**Problem description:** Beginning at the line containing "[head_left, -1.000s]", restate each line of the listing below word for word until the last one has been given.

**Dataset section:**

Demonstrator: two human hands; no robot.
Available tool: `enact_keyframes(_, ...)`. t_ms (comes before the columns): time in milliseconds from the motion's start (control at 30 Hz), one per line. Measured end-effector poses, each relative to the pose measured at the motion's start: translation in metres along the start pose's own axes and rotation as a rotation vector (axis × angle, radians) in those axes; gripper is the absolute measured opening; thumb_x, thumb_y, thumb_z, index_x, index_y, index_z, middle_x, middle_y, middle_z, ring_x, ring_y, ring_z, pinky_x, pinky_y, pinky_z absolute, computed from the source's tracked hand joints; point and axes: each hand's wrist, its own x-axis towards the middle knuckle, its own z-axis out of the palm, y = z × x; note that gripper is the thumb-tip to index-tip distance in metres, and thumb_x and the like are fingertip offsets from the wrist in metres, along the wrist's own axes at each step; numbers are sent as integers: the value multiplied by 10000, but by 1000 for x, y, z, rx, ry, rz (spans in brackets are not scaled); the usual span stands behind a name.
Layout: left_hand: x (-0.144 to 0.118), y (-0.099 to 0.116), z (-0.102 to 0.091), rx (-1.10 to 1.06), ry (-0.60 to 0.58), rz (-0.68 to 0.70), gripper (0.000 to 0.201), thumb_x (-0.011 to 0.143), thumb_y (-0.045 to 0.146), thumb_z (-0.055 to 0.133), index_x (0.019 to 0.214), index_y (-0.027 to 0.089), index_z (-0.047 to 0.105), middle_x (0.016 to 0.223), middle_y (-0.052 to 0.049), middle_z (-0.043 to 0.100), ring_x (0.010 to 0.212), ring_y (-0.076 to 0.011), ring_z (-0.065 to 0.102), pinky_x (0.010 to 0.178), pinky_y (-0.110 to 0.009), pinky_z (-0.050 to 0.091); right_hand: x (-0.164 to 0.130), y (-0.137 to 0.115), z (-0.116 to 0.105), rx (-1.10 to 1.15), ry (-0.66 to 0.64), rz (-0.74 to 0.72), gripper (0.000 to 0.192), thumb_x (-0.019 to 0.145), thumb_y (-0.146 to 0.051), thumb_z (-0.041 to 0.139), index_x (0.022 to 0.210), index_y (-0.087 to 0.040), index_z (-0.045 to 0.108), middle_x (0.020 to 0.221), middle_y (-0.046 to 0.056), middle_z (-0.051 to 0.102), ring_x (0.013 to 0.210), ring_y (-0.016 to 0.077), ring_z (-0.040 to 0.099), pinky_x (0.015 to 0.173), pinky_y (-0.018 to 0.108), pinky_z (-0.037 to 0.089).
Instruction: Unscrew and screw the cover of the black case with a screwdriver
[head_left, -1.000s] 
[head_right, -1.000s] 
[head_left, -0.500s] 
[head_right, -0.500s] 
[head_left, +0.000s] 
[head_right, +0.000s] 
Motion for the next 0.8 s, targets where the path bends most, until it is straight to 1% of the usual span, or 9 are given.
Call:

**Answer to this exercise:**
[head_left, -1.000s] 
[head_right, -1.000s] 
[head_left, -0.500s] 
[head_right, -0.500s] 
[head_left, +0.000s] 
[head_right, +0.000s] 
Motion for the next 0.8 s, targets where the path bends most, until it is straight to 1% of the usual span, or 9 are given.
Call:

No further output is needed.